Au cours d'une célèbre émission de notre télévision communautaire, le travail d'une profileuse est présenté. Il s'agit d'une personne qui reprend à zéro un dossier judiciaire non résolu et cherche à établir le " profil " du tueur en série ou de l'assassin.
Henry Landroit

Au cours de l'émission, les présentateurs, les témoins naviguaient sans cesse entre l'anglais (profiler, profiling) et le français (profileur, profileuse). Le terme de départ (profil) étant commun aux deux langues, il n'est pas difficile de créer le mot français (profileur, profileuse) puisque notre langue fonctionne comme cela : profiler est un verbe, il suffit de lui ajouter un suffixe (dans ce cas -eur) pour qu'un nouveau nom existe : profileur.
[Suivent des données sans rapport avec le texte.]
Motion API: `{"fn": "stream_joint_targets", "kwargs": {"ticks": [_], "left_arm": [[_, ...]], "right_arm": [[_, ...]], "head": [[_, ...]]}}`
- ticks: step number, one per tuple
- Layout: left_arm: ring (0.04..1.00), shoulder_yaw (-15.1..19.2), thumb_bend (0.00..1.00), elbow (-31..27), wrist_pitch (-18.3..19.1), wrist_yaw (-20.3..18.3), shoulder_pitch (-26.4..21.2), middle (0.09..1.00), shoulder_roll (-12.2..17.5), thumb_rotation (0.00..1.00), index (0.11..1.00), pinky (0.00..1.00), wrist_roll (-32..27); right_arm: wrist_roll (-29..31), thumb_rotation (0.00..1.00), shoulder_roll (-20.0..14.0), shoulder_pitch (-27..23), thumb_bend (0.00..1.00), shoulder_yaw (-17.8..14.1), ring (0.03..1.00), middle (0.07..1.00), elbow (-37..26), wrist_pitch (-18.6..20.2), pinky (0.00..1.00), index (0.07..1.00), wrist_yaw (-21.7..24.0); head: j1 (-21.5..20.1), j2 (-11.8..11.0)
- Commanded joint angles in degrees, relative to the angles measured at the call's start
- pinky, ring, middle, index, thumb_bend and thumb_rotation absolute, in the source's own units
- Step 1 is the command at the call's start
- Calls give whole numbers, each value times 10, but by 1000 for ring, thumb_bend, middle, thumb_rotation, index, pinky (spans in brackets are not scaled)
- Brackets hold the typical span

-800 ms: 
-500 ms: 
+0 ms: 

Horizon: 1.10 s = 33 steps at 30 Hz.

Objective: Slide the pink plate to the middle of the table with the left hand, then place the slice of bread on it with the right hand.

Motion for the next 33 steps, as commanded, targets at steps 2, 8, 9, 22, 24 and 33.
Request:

La langue emploie ce procédé dans de nombreuses situations (demander donne (demandeur, voler, voleur, marcher, marcheur, etc.).
Je pense que ce qui a dû provoquer les hésitations des participants à cette émission, c'est profiling, où l'équivalent français est peut-être un peu plus difficile à imaginer. Profilage conviendrait probablement. Ici aussi, il s'agit encore de l'emploi d'un suffixe. Le suffixe -age évoque bien une action (massage, levage, abattage). Il convient donc bien pour traduire profiling qui consiste à dresser, à partir de nombreux paramètres, le profil d'un assassin potentiel.